You might also be able to use Docker to install and develop locally if you don't have a Python environment set up. Note that running dbt in this manner can be significantly slower if your operating system differs from the system that built the Docker image. If you're a frequent local developer, we recommend that you install dbt Core using pip instead.
Prerequisites
- You've installed Docker. For more information, see the Docker site.
- You understand which database adapter(s) you need. For more information, see About dbt adapters.
- You understand how dbt Core is versioned. For more information, see About dbt Core versions.
- You have a general understanding of the dbt, dbt workflow, developing locally in the command line interface (CLI). For more information, see About dbt.
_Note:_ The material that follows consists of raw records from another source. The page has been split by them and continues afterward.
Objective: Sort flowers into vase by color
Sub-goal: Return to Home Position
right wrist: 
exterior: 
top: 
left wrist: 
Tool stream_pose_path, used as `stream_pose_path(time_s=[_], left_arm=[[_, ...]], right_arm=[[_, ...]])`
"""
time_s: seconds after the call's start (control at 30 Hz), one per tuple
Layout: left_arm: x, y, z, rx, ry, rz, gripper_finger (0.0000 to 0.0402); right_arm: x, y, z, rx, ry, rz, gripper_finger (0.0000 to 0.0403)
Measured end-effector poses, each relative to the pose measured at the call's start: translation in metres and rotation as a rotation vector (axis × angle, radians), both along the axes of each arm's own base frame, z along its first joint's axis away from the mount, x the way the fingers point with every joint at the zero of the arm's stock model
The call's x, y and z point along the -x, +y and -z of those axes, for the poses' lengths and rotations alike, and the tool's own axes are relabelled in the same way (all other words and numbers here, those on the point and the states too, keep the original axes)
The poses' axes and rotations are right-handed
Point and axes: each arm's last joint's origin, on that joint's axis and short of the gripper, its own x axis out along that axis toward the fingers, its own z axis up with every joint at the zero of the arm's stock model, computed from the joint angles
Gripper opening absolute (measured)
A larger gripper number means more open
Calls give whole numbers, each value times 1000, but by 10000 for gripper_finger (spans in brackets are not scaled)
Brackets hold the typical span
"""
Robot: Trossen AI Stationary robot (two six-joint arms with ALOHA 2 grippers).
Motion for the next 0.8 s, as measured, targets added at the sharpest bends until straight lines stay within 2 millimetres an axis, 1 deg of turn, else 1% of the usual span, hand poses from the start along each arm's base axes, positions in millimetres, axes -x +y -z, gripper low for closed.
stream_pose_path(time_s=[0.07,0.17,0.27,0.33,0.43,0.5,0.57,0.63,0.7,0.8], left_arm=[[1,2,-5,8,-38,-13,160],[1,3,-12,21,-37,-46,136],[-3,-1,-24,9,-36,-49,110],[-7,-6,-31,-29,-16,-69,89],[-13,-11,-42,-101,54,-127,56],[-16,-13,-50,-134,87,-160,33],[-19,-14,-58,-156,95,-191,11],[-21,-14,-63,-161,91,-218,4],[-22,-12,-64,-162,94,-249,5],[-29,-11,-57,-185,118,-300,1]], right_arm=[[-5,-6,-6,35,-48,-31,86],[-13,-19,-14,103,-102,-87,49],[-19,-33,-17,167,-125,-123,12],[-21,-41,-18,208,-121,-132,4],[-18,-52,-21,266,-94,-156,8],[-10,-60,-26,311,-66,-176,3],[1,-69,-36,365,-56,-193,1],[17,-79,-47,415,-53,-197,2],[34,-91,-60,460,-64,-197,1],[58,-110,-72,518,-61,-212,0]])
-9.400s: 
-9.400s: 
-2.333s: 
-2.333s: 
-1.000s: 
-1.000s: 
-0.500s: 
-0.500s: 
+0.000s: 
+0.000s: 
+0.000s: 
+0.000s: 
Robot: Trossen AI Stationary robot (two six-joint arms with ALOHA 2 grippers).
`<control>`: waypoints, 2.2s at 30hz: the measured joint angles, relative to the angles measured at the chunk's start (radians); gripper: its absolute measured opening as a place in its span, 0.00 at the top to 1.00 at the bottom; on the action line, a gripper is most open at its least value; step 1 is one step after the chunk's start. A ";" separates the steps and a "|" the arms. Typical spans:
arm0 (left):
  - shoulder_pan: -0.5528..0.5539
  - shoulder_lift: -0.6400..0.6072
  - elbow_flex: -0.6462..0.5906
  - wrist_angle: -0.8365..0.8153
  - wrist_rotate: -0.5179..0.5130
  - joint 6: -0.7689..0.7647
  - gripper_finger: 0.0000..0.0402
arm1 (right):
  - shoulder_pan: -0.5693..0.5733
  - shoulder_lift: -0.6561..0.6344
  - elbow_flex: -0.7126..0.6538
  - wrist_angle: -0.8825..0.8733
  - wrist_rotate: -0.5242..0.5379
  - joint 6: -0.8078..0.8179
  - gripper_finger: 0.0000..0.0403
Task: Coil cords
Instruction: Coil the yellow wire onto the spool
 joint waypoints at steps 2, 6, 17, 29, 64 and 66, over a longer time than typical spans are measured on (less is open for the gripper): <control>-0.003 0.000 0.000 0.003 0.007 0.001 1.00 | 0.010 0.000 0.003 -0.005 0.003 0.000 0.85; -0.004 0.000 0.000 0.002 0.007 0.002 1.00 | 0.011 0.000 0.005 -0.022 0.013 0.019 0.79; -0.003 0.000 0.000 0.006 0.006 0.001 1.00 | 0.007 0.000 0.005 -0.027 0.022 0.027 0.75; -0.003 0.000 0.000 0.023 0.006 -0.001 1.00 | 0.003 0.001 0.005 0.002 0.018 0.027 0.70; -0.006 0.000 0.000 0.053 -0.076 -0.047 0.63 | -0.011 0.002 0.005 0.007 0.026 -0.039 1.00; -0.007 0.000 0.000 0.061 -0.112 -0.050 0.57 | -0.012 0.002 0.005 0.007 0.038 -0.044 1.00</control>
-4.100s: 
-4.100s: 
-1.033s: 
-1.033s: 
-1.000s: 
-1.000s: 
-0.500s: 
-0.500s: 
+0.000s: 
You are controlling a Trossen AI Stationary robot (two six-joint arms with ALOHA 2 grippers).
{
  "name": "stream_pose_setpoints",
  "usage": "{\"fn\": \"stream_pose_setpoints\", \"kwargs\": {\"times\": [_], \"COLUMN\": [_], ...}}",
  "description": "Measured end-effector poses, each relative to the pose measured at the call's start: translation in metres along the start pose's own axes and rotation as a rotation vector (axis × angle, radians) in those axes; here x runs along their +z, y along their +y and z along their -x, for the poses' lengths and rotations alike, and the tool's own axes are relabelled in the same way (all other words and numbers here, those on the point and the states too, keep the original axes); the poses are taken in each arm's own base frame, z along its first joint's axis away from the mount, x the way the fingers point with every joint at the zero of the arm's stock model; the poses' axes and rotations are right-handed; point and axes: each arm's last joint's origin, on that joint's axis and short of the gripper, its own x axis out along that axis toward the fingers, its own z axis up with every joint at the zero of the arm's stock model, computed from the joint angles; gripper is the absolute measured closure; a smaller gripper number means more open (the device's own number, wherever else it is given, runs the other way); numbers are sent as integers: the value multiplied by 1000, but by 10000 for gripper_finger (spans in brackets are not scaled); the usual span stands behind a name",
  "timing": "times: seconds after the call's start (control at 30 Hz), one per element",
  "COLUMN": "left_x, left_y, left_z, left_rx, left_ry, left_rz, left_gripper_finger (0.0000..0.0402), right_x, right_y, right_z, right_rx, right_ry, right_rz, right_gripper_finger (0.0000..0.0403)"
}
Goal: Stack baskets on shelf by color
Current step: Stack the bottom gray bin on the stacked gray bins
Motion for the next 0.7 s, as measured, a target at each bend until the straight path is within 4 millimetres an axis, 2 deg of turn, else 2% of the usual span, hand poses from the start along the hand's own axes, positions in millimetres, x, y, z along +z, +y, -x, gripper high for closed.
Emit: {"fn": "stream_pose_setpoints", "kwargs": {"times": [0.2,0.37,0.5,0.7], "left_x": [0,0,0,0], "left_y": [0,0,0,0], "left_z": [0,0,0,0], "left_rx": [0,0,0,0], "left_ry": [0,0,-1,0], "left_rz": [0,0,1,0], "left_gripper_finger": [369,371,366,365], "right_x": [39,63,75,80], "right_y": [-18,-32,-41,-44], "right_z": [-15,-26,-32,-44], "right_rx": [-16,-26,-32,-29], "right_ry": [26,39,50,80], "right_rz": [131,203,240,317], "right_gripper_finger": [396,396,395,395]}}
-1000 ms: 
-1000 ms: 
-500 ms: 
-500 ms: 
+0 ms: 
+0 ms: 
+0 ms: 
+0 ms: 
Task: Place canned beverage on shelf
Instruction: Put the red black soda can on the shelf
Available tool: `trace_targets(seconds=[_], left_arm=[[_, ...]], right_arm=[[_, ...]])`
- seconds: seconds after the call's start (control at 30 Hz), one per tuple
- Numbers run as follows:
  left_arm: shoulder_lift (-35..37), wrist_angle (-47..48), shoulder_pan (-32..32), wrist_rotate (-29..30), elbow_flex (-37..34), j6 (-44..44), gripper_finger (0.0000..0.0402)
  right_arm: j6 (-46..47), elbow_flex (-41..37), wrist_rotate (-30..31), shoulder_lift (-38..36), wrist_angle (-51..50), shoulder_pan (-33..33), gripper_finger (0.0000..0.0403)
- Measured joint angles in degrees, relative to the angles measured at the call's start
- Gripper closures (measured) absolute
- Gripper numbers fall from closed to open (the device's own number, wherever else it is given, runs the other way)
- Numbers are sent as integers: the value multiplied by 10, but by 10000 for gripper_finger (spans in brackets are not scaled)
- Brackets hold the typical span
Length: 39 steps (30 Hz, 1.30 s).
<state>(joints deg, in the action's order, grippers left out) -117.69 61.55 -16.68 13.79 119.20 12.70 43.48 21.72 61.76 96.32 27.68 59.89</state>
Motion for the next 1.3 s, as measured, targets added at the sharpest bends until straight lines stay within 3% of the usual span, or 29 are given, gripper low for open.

Install a dbt Docker image from Github Packages
Official dbt docker images are hosted as packages in the dbt-labs
GitHub organization. We maintain images and tags for every version of every database adapter, as well as two tags that update as new versions as released:
latest
: Latest overall version of dbt-core + this adapter<Major>.<Minor>.latest
: Latest patch of dbt-core + this adapter for<Major>.<Minor>
version family. For example,1.1.latest
includes the latest patches for dbt Core v1.1.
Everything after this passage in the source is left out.